- [ABOUT THIS TASK]: Nothing but the lines below from the one holding "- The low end" up to and including the one holding "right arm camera" should be copied, exactly and without pictures.

- [DATA]:
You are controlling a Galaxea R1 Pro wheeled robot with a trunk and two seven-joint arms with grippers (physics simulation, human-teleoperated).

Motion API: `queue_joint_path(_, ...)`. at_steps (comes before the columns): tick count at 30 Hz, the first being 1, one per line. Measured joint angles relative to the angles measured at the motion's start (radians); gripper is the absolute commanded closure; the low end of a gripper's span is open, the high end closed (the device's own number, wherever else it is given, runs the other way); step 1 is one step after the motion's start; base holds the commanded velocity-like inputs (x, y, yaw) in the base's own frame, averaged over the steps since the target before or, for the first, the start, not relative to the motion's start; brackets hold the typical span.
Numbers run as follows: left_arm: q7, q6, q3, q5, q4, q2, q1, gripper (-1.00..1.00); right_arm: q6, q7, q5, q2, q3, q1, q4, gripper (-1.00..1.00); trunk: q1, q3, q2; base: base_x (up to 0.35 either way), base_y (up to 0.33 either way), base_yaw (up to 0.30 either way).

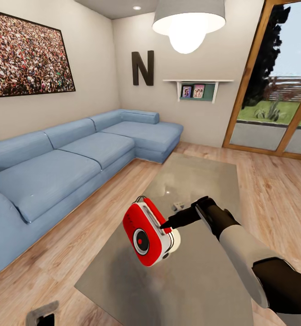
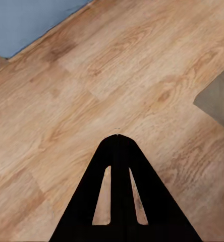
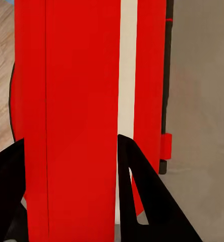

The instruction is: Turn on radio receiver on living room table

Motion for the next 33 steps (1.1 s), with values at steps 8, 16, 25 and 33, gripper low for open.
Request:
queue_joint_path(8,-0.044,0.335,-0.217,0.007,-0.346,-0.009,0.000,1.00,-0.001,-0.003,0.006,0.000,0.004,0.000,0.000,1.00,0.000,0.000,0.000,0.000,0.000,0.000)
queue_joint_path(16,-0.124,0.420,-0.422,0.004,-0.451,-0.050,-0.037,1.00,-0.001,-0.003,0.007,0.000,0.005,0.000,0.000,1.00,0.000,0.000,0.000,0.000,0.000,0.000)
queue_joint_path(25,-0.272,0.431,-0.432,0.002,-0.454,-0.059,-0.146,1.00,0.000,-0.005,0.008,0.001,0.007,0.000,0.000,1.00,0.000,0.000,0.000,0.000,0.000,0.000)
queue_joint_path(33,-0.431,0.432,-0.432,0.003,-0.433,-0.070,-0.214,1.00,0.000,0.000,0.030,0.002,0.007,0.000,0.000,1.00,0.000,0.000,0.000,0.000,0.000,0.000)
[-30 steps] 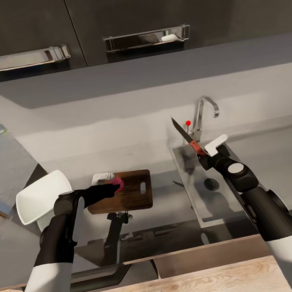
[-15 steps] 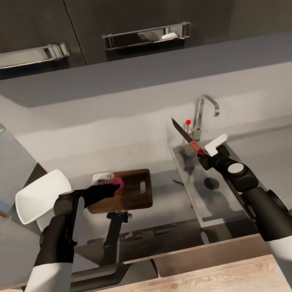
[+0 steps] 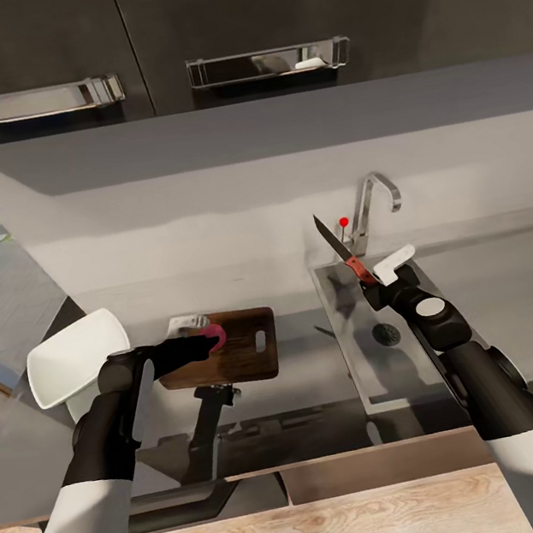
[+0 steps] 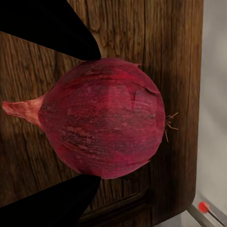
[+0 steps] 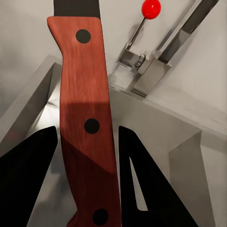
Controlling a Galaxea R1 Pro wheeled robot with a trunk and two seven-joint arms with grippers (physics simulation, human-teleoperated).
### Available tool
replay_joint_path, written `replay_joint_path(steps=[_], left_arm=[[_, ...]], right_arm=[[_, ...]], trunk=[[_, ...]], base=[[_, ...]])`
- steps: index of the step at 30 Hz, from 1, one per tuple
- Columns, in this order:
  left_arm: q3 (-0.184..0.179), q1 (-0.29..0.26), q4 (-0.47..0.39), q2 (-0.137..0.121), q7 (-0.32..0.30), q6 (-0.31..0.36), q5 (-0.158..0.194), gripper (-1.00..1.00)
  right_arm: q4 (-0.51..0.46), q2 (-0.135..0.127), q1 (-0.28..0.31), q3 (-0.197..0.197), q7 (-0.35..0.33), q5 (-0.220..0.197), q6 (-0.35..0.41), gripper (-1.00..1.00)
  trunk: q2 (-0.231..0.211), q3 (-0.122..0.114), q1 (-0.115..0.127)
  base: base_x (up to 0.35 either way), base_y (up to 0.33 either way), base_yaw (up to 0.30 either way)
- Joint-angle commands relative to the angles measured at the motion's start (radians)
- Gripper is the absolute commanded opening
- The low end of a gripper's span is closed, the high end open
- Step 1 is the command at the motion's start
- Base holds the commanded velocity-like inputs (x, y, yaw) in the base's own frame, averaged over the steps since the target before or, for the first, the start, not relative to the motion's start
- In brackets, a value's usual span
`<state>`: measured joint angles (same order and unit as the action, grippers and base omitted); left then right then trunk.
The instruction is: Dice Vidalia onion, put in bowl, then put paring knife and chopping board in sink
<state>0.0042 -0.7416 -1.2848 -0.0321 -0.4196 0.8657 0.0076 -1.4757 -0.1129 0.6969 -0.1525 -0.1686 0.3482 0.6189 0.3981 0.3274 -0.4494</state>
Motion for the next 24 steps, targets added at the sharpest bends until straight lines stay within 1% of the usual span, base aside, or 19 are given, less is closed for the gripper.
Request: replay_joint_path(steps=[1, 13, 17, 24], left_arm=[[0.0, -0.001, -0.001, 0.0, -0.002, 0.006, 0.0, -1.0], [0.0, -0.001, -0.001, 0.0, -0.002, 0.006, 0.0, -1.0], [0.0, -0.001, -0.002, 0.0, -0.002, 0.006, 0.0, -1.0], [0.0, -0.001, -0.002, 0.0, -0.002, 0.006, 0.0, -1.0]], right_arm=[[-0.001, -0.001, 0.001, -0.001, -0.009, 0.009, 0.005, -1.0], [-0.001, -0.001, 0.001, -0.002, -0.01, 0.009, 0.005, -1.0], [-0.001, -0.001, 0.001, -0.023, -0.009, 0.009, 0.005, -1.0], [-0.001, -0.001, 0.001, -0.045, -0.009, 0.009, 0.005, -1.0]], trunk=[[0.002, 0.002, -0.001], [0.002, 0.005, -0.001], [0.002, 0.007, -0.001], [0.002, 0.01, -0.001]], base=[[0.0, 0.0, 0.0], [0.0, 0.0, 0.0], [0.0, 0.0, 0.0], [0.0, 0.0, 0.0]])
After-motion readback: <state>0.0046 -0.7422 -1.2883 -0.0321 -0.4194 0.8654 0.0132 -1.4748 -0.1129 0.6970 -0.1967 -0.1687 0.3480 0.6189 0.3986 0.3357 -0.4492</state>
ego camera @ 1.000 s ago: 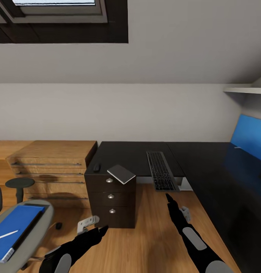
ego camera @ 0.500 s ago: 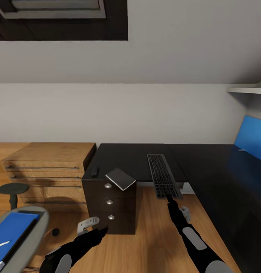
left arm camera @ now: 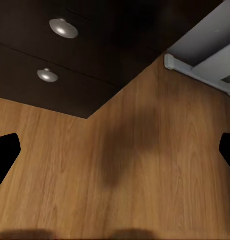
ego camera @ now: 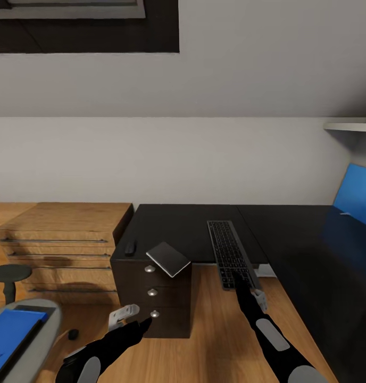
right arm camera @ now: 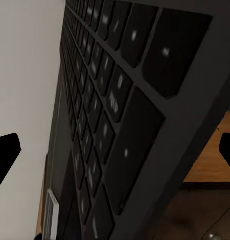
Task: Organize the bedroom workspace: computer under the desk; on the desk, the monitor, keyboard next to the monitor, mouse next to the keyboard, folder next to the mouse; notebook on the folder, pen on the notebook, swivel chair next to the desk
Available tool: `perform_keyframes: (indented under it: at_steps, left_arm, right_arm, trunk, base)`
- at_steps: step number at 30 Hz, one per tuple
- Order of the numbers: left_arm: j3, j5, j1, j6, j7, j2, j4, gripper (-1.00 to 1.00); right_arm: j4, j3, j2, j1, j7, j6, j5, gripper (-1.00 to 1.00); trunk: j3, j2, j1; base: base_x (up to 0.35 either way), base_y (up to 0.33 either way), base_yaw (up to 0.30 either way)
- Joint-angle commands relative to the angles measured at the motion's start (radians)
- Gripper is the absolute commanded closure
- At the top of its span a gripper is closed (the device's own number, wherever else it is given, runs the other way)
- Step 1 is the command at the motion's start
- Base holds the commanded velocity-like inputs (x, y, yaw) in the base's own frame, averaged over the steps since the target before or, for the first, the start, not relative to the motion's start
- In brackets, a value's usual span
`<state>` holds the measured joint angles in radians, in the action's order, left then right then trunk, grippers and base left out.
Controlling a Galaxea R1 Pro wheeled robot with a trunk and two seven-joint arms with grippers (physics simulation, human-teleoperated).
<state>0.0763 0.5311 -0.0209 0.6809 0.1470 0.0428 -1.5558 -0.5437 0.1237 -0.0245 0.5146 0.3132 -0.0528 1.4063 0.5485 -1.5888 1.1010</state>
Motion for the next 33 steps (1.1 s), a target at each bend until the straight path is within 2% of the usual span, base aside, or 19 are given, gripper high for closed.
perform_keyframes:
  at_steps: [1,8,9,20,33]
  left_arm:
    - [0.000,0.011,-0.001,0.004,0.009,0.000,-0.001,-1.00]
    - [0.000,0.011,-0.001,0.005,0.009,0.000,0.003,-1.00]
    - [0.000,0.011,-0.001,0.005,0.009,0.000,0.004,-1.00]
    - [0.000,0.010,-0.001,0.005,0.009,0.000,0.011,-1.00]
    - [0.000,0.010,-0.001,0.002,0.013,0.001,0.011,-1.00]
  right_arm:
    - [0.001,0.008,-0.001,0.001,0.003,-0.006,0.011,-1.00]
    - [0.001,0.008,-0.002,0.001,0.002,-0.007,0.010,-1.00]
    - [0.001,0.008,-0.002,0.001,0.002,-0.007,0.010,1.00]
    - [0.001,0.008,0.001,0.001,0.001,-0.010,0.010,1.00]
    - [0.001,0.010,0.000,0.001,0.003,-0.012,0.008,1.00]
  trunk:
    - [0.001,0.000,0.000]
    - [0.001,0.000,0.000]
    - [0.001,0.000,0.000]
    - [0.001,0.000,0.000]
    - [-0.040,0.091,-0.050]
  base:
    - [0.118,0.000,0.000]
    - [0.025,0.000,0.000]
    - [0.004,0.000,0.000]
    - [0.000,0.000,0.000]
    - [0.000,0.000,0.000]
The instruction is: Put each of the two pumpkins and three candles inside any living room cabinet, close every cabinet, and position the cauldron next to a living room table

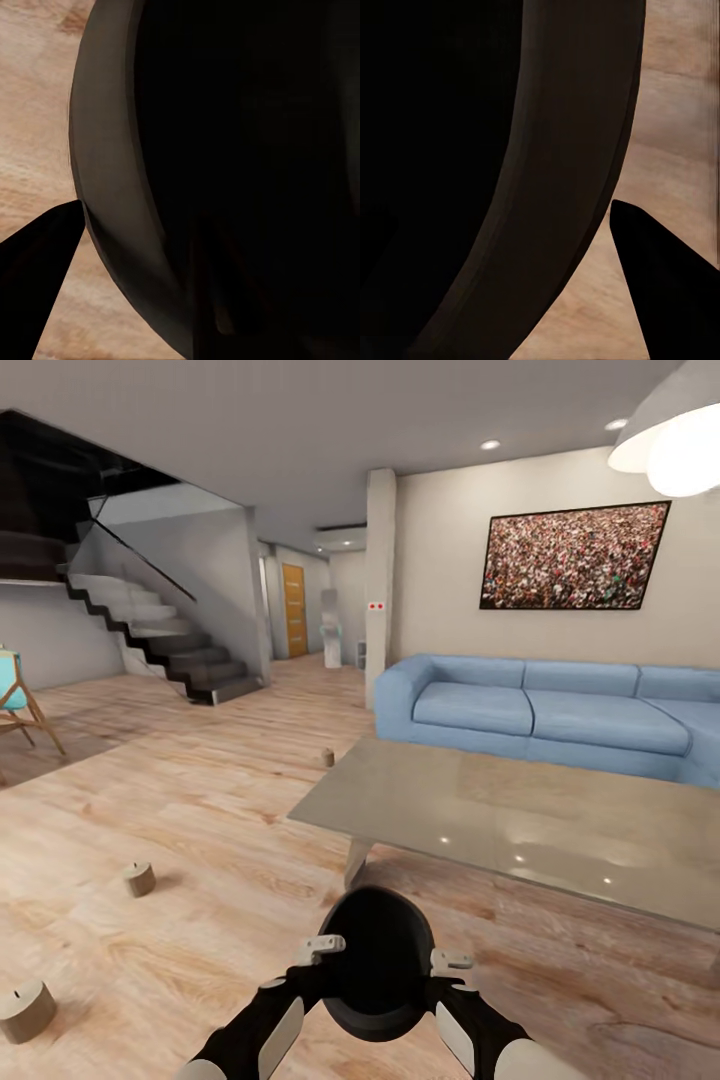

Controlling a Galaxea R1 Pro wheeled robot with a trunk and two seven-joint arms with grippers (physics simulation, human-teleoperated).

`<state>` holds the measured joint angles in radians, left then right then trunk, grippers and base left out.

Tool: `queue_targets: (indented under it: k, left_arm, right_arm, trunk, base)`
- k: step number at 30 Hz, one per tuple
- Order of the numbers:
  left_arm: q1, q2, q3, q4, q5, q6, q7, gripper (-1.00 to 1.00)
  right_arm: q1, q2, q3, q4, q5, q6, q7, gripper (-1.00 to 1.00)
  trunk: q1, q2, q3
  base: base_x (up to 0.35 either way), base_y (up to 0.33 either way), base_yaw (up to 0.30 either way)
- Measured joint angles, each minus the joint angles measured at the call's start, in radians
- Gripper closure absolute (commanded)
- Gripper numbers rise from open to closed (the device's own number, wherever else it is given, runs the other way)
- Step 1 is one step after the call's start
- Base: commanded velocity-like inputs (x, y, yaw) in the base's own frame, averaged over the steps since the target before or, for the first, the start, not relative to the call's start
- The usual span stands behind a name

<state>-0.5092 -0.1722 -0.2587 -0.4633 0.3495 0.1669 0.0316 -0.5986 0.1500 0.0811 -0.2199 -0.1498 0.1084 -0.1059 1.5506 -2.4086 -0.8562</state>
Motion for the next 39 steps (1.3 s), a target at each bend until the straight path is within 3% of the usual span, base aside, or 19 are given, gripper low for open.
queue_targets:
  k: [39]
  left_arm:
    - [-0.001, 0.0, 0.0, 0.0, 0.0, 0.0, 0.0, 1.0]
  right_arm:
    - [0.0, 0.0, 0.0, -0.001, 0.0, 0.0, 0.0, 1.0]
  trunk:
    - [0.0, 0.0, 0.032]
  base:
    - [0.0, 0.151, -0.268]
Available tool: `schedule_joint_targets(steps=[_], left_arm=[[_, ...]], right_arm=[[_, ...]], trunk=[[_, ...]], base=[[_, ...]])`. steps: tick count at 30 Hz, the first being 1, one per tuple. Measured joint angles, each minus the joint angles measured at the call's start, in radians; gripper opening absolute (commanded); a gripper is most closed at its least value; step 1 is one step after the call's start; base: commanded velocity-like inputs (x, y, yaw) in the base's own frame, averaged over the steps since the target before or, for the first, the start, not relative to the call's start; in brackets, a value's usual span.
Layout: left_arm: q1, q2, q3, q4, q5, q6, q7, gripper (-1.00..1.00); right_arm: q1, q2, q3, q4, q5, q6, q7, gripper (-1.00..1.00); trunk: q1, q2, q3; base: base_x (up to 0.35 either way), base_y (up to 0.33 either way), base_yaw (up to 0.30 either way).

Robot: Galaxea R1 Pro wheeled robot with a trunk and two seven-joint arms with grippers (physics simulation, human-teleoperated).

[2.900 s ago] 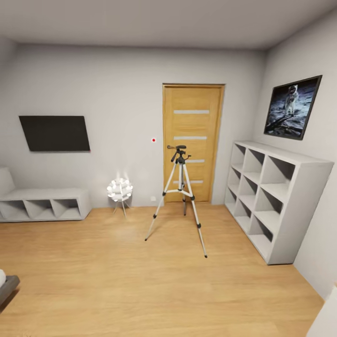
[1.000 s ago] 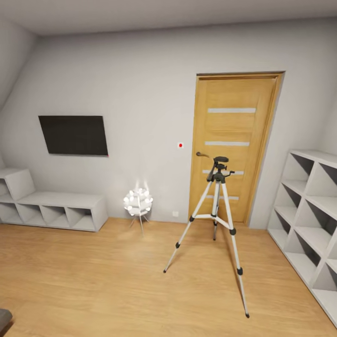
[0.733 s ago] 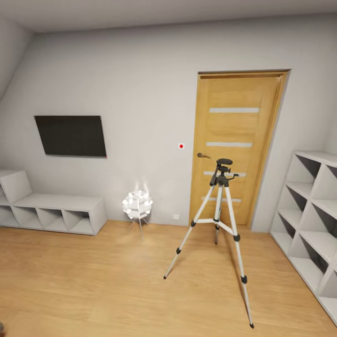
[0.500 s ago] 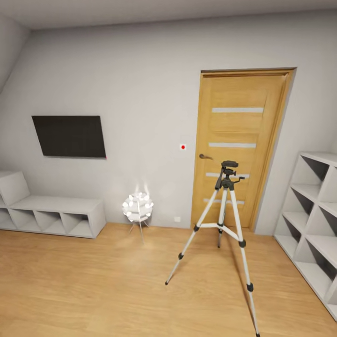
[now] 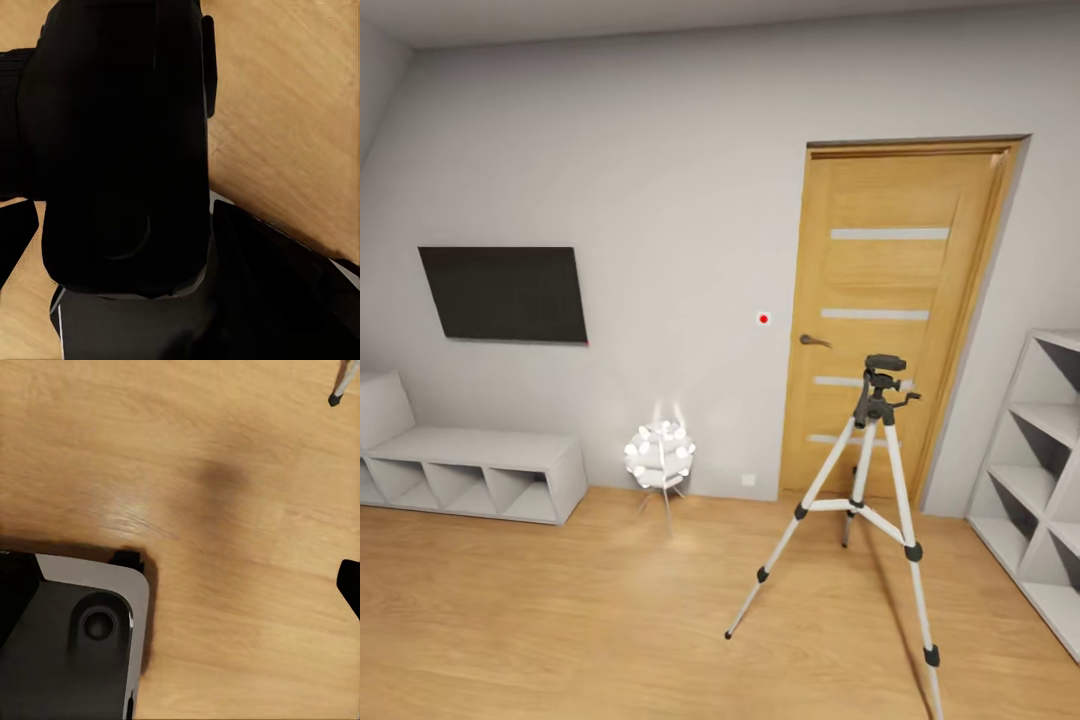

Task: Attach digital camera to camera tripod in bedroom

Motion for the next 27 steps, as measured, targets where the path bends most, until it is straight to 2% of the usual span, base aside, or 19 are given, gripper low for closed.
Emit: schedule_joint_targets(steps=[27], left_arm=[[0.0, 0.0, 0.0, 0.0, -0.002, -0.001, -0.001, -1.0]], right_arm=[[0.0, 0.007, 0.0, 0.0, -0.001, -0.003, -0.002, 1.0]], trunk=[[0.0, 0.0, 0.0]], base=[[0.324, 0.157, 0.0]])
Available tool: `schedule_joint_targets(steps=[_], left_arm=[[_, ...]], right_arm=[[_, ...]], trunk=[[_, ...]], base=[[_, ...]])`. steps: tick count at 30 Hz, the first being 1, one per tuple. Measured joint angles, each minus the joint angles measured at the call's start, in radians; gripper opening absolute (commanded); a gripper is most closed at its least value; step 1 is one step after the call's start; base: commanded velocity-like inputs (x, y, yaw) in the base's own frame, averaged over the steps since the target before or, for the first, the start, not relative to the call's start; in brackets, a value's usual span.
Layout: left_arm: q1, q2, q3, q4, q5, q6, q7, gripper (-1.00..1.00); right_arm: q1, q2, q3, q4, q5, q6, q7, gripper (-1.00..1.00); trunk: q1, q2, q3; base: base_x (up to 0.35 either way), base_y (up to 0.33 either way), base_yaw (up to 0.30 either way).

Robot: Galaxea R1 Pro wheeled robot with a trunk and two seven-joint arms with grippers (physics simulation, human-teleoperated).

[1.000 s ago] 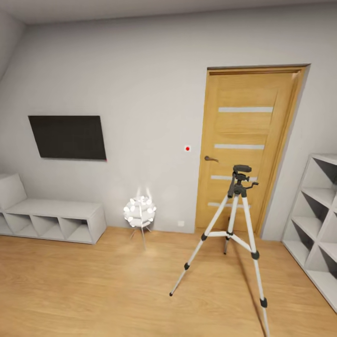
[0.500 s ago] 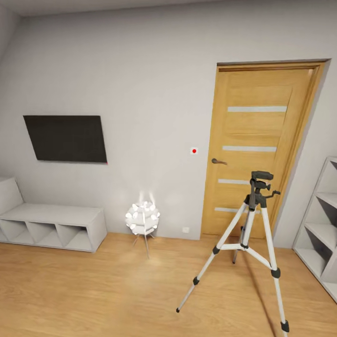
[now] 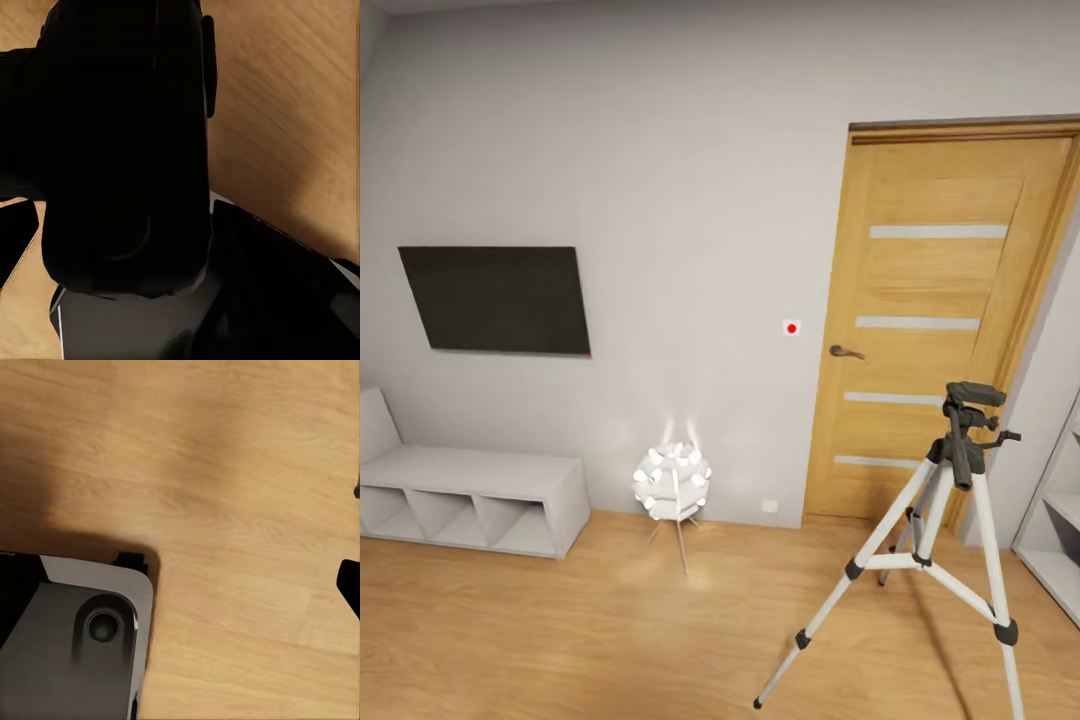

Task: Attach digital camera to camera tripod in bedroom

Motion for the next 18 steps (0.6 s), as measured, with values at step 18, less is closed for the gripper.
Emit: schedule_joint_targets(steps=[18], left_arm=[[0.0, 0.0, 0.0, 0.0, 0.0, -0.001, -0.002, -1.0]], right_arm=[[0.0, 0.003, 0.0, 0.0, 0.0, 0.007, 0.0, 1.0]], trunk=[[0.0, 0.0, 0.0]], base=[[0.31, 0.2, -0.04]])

- [ANSWER TO THIS TASK]:
- The low end of a gripper's span is closed, the high end open
- Step 1 is the command at the motion's start
- Base holds the commanded velocity-like inputs (x, y, yaw) in the base's own frame, averaged over the steps since the target before or, for the first, the start, not relative to the motion's start
- In brackets, a value's usual span
`<state>`: measured joint angles (same order and unit as the action, grippers and base omitted); left then right then trunk.
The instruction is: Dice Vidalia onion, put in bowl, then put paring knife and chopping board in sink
<state>0.0042 -0.7416 -1.2848 -0.0321 -0.4196 0.8657 0.0076 -1.4757 -0.1129 0.6969 -0.1525 -0.1686 0.3482 0.6189 0.3981 0.3274 -0.4494</state>
Motion for the next 24 steps, targets added at the sharpest bends until straight lines stay within 1% of the usual span, base aside, or 19 are given, less is closed for the gripper.
Request: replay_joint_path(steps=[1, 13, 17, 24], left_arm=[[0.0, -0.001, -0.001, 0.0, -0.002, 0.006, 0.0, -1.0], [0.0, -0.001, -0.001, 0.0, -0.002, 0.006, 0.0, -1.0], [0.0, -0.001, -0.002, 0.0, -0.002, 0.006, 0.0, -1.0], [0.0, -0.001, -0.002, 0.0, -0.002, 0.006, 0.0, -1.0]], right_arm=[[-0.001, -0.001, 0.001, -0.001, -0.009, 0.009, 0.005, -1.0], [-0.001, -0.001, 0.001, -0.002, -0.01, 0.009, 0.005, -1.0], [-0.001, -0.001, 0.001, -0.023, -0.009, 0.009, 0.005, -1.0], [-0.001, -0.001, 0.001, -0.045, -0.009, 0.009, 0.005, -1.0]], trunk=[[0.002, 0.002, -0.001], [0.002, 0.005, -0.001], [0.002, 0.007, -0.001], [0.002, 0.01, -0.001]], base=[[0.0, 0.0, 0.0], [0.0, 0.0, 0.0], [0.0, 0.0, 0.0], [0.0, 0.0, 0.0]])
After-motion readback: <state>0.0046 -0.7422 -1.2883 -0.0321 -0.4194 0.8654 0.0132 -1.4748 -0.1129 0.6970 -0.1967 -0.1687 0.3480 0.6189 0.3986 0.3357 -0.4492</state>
ego camera @ 1.000 s ago: 
ego camera @ 0.500 s ago: 
left arm camera @ now: 
ego camera @ now: 
right arm camera @ now: 

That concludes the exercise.